UST Inc. (UST) - Altria Group, Inc (MO): October 3, 2008 (9:30a) - Merger Agreement Amended
The companies have issued a joint press release announcing the following:
"The amendment sets forth Altria’s and UST’s agreement to extend, at Altria’s option, the closing date of the transaction to a date that is no later than early January 2009 in the event conditions for closing are met prior to the end of 2008. While Altria currently has fully committed financing to complete the transaction, Altria’s lenders advised that it would be preferable to close the transaction in 2009. The parties also agreed to increase the “reverse termination fee” from $200 million to $300 million under certain circumstances, which are detailed in the amendment. In addition to the regulatory review process, completion of the transaction remains subject to UST shareholder approval and certain other customary closing conditions. The agreement and the amendment are filed with the Securities and Exchange Commission on September 8 and October 3, respectively."
Under the current broad-market circumstances, this sort of development is in no way surprising and can be expected to surface in other deals that are currently in progress. Since the original closing projection (estimated by this publication) was roughly in the early/mid-December time frame, this potential delay is not extremely significant. In fact, the companies originally anticipated possible slippage into Q1 2009 when the deal was announced.
Of particular importance, there is no expectation that this deal will fall through due to financing -- although this must be considered somewhat tentative for virtually any deal -- or regulatory issues. Barring severe financing issues, the companies should have little difficulty completing the transaction before the end of January 2009.
HLTH Corporation (HLTH) - WebMD Health Corp. (WBMD): October 3, 2008 (9:10a) - Shareholder Meetings / SEC Status
The companies have announced that both shareholder meetings (Annual) to vote on this transaction will be held on December 5, 2008. The record date for both meetings is October 24, 2008.
The following update on the SEC review has been provided by the companies:
"WebMD and HLTH are currently in the process of responding to comments from the Staff of the Securities and Exchange Commission regarding filings relating to the Annual Meetings and the proposed merger of HLTH and WebMD to be voted on at the Annual Meetings and will mail definitive proxy materials for the Annual Meetings after completion of that process."
Although the SEC delays have been fully anticipated since this deal was announced, there is current no expectation that the shareholder meetings and close will be delayed beyond early December.

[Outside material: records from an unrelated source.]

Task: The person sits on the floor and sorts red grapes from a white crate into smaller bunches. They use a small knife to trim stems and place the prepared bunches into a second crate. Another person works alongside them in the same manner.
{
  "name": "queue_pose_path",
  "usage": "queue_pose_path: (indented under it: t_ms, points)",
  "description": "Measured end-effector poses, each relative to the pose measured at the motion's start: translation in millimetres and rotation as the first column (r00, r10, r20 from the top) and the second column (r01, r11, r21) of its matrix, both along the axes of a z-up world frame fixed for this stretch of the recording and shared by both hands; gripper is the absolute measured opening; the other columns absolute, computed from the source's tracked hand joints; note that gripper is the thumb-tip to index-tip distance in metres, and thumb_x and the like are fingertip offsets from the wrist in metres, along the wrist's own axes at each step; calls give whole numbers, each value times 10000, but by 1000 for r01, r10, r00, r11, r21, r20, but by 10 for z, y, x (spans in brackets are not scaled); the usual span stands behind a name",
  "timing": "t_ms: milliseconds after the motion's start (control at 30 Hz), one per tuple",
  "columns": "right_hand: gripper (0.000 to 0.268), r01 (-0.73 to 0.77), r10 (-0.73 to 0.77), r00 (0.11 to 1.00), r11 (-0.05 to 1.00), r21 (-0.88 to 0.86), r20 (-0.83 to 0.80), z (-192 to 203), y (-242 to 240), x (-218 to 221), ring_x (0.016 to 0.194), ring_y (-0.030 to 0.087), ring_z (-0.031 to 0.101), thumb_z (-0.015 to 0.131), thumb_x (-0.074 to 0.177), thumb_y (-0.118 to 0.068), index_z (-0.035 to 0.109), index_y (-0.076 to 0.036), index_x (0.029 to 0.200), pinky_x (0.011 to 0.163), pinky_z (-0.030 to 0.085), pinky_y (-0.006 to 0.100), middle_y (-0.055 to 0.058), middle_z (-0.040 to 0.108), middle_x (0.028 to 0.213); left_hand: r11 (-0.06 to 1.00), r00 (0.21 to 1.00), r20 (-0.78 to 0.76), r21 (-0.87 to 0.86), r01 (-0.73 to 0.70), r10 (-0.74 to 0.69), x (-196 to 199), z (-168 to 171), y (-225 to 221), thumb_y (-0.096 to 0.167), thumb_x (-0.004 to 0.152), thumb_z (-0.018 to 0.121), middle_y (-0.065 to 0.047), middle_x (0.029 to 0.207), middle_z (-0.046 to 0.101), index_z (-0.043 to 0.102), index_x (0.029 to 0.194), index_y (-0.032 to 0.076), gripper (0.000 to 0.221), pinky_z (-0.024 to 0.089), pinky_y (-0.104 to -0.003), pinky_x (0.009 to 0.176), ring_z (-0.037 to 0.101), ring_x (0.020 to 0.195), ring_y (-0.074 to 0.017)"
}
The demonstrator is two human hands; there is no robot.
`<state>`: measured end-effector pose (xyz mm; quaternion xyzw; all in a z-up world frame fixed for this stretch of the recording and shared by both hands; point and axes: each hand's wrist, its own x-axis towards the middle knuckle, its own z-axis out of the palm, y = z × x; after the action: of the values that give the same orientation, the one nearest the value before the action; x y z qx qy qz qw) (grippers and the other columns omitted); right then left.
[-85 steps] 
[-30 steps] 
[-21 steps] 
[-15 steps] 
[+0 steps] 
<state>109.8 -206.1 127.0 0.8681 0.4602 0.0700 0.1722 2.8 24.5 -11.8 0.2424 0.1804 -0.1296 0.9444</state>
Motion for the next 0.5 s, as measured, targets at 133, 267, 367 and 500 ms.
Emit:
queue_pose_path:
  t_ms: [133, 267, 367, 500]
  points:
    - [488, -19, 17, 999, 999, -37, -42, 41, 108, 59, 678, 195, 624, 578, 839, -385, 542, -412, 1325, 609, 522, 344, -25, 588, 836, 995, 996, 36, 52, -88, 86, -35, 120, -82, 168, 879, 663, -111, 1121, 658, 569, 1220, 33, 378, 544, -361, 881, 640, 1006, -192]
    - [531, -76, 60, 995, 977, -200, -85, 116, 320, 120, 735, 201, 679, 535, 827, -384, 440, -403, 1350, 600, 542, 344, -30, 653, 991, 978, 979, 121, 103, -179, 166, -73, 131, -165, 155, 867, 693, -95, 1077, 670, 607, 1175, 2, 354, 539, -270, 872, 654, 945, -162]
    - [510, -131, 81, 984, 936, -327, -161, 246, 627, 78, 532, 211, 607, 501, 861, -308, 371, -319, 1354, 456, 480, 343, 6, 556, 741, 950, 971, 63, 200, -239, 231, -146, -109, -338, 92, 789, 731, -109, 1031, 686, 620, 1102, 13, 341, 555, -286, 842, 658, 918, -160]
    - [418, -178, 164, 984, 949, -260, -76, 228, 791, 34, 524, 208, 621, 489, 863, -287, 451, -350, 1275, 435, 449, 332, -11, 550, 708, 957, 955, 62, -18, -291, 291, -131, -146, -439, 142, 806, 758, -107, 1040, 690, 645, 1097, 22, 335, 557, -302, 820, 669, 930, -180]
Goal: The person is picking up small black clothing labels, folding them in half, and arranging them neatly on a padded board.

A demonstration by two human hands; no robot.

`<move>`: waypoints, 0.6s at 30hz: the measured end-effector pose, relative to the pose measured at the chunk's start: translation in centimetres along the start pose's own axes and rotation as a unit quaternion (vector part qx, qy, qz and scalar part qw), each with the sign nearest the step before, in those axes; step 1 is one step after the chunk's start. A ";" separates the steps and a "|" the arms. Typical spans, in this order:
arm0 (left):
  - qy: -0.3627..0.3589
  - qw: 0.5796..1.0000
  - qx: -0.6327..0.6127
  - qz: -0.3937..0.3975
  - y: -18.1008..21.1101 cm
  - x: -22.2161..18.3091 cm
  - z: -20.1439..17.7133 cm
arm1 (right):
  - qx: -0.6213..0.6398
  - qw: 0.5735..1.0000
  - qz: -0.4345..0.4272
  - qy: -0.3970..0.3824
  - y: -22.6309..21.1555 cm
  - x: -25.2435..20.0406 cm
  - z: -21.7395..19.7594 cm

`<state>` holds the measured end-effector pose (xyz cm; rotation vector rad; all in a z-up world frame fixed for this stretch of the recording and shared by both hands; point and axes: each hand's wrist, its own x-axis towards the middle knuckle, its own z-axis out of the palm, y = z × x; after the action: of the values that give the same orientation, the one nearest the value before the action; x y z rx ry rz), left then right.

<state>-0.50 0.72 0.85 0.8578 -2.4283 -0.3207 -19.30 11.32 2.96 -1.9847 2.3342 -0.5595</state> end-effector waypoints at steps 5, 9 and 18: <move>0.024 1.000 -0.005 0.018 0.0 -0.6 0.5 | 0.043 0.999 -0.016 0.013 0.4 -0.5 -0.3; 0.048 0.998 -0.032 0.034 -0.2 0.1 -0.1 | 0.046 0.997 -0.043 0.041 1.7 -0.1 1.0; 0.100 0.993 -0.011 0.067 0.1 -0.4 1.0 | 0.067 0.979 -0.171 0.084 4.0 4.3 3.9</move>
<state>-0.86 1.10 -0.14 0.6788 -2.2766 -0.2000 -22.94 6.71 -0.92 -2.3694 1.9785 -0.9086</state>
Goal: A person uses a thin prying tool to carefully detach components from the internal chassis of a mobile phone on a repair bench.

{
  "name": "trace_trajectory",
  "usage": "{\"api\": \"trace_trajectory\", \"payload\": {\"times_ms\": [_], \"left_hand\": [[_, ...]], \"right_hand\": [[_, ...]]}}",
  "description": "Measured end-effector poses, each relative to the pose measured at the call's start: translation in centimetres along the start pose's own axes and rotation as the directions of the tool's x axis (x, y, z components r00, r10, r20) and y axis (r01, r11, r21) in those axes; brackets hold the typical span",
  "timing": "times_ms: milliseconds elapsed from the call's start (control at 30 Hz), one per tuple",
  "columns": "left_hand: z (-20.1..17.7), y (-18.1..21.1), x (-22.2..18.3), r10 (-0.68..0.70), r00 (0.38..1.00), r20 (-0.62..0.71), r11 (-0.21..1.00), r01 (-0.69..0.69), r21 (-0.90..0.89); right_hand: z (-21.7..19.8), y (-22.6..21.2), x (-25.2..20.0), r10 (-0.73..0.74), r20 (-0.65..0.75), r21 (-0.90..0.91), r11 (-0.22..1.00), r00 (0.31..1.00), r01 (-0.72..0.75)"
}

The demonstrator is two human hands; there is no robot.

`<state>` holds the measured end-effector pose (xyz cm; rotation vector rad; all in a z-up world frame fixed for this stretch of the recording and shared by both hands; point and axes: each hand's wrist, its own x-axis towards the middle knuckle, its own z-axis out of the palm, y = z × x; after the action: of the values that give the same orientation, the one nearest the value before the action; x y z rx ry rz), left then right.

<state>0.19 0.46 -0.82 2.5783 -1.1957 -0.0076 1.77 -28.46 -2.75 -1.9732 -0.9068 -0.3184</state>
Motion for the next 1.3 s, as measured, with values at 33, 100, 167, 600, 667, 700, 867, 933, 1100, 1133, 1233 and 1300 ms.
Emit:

*Rio Tinto (RTP) - BHP Billiton (BHP): October 2, 2008 (11:45a) - Status Report
In light of yesterday's ACCC approval and subsequent enthusiasm surrounding this non-transaction, it will be noted that RTP has again reiterated, via CEO public comments, its disinterest in a transaction with BHP.
BHP's offer is now entering its twelfth month and it is no closer to reaching an actual agreement with RTP that it was last fall. While it is certainly tempting to suggest that market 'turmoil' and some regulatory momentum will translate into a reversal of RTP's position, this publication continues to see very little chance of this happening in the near or distant future, under BHP's current and long-standing.
Allied Waste Industries (AW) - Republic Services, Inc. (RSG): October 2, 2008 (9:45a) - Preliminary Proxy Statement Filed
RSG has filed the second amended proxy statement for this transaction with the SEC.